__Problem details__. Every record, apart from its pictures, should be repeated exactly.

__Stored data__.
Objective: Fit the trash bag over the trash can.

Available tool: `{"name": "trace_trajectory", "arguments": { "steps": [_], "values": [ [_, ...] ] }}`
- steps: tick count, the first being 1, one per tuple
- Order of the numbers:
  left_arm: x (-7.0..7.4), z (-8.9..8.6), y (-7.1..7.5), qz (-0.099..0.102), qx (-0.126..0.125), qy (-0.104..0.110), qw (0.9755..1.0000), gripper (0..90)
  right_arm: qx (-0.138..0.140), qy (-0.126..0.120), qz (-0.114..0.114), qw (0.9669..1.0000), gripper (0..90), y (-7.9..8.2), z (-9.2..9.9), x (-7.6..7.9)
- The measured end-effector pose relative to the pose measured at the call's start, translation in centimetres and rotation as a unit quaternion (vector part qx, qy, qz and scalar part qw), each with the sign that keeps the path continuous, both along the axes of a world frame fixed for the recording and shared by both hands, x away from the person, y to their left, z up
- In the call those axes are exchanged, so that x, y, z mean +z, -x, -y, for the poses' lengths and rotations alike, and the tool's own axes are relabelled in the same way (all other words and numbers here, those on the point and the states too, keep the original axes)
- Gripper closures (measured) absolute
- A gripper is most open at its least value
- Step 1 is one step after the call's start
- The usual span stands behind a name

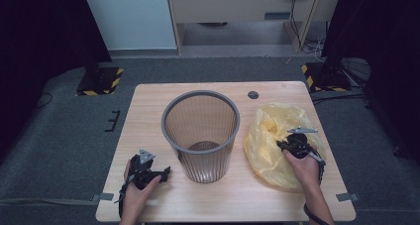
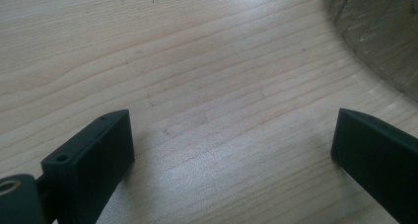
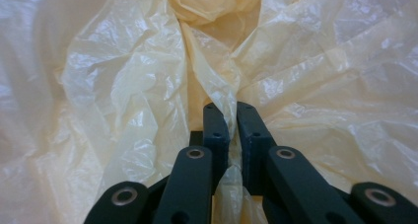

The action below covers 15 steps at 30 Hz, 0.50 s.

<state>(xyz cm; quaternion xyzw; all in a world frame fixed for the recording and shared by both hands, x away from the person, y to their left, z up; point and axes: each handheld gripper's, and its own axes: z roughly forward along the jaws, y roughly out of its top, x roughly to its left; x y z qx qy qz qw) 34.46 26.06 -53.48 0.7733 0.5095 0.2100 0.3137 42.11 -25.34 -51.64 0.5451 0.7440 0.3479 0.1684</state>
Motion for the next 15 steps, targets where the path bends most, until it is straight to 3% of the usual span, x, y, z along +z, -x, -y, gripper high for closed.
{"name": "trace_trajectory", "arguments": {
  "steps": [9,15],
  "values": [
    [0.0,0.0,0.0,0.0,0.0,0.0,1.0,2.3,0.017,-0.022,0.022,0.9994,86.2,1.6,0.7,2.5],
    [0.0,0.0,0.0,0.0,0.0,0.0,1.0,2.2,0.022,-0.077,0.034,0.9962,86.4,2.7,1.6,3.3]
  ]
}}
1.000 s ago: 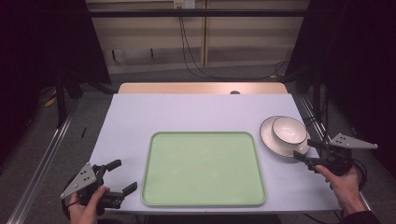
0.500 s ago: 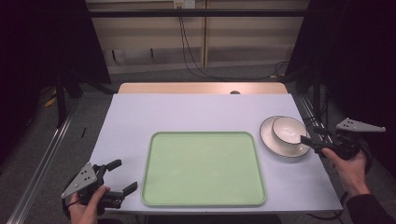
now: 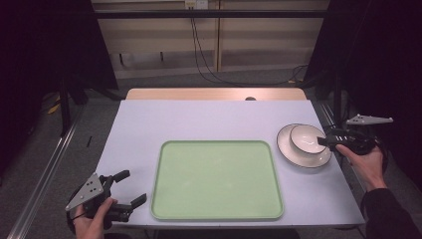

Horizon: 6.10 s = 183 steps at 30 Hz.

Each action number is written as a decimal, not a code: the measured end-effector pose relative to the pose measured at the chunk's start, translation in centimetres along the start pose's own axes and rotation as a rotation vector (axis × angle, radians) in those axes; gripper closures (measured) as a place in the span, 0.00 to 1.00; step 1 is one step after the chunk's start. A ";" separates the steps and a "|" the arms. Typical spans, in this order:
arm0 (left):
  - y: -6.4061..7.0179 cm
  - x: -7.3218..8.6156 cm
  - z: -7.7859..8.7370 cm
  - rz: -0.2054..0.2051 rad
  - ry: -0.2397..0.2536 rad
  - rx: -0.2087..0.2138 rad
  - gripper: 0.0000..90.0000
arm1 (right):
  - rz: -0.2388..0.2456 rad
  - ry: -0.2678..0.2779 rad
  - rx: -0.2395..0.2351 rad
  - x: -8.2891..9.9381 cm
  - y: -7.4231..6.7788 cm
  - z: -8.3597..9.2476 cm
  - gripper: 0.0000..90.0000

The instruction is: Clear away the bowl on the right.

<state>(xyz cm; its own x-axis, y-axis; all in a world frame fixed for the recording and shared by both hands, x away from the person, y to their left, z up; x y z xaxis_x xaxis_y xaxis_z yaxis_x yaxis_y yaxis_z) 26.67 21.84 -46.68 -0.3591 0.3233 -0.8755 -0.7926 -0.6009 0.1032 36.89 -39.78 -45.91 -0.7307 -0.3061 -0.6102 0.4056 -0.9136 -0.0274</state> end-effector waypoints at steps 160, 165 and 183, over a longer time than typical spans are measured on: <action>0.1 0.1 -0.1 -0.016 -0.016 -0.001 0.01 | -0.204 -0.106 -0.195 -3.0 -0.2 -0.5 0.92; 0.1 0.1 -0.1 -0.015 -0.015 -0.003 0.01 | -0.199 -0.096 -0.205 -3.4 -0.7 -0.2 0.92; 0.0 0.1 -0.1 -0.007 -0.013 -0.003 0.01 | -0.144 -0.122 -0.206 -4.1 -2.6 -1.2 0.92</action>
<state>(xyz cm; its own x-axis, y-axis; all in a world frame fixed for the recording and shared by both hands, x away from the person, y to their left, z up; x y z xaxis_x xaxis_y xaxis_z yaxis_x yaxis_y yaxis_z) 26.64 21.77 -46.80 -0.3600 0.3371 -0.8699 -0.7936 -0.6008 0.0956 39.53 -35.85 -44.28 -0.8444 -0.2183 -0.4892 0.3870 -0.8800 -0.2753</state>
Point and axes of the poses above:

__Your response__.
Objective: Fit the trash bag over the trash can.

Available tool: `{"name": "trace_trajectory", "arguments": { "steps": [_], "values": [ [_, ...] ] }}`
- steps: tick count, the first being 1, one per tuple
- Order of the numbers:
  left_arm: x (-7.0..7.4), z (-8.9..8.6), y (-7.1..7.5), qz (-0.099..0.102), qx (-0.126..0.125), qy (-0.104..0.110), qw (0.9755..1.0000), gripper (0..90)
  right_arm: qx (-0.138..0.140), qy (-0.126..0.120), qz (-0.114..0.114), qw (0.9669..1.0000), gripper (0..90), y (-7.9..8.2), z (-9.2..9.9), x (-7.6..7.9)
- The measured end-effector pose relative to the pose measured at the call's start, translation in centimetres and rotation as a unit quaternion (vector part qx, qy, qz and scalar part qw), each with the sign that keeps the path continuous, both along the axes of a world frame fixed for the recording and shared by both hands, x away from the person, y to their left, z up
- In the call those axes are exchanged, so that x, y, z mean +z, -x, -y, for the poses' lengths and rotations alike, and the tool's own axes are relabelled in the same way (all other words and numbers here, those on the point and the states too, keep the original axes)
- Gripper closures (measured) absolute
- A gripper is most open at its least value
- Step 1 is one step after the call's start
- The usual span stands behind a name


The action below covers 15 steps at 30 Hz, 0.50 s.

<state>(xyz cm; quaternion xyzw; all in a world frame fixed for the recording and shared by both hands, x away from the person, y to their left, z up; point and axes: each handheld gripper's, and its own axes: z roughly forward along the jaws, y roughly out of its top, x roughly to its left; x y z qx qy qz qw) 34.46 26.06 -53.48 0.7733 0.5095 0.2100 0.3137 42.11 -25.34 -51.64 0.5451 0.7440 0.3479 0.1684</state>
Motion for the next 15 steps, targets where the path bends most, until it is straight to 3% of the usual span, x, y, z along +z, -x, -y, gripper high for closed.
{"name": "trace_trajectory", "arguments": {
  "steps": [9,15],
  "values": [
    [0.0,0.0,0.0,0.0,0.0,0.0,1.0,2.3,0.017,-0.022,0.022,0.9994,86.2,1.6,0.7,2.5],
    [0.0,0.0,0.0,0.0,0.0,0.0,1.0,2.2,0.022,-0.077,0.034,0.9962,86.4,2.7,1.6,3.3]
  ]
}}
1.000 s ago: 
0.500 s ago: 
now: 

Horizon: 6.10 s = 183 steps at 30 Hz.

Each action number is written as a decimal, not a code: the measured end-effector pose relative to the pose measured at the chunk's start, translation in centimetres along the start pose's own axes and rotation as a rotation vector (axis × angle, radians) in those axes; gripper closures (measured) as a place in the span, 0.00 to 1.00; step 1 is one step after the chunk's start. A ";" separates the steps and a "|" the arms. Typical spans, in this order:
arm0 (left):
  - y: -6.4061..7.0179 cm
  - x: -7.3218..8.6156 cm
  - z: -7.7859..8.7370 cm
  - rz: -0.2054..0.2051 rad
  - ry: -0.2397..0.2536 rad
  - rx: -0.2087..0.2138 rad
  - gripper: 0.0000..90.0000
arm1 (right):
  - rz: -0.2388..0.2456 rad
  - ry: -0.2678..0.2779 rad
  - rx: -0.2395..0.2351 rad
  - x: -8.2891..9.9381 cm
  - y: -7.4231..6.7788 cm
  - z: -8.3597..9.2476 cm
  - gripper: 0.0000..90.0000

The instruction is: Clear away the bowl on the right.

<state>(xyz cm; its own x-axis, y-axis; all in a world frame fixed for the recording and shared by both hands, x away from the person, y to their left, z up; x y z xaxis_x xaxis_y xaxis_z yaxis_x yaxis_y yaxis_z) 26.67 21.84 -46.68 -0.3591 0.3233 -0.8755 -0.7926 -0.6009 0.1032 36.89 -39.78 -45.91 -0.7307 -0.3061 -0.6102 0.4056 -0.9136 -0.0274</state> end-effector waypoints at steps 160, 165 and 183, over a longer time than typical spans are measured on: <action>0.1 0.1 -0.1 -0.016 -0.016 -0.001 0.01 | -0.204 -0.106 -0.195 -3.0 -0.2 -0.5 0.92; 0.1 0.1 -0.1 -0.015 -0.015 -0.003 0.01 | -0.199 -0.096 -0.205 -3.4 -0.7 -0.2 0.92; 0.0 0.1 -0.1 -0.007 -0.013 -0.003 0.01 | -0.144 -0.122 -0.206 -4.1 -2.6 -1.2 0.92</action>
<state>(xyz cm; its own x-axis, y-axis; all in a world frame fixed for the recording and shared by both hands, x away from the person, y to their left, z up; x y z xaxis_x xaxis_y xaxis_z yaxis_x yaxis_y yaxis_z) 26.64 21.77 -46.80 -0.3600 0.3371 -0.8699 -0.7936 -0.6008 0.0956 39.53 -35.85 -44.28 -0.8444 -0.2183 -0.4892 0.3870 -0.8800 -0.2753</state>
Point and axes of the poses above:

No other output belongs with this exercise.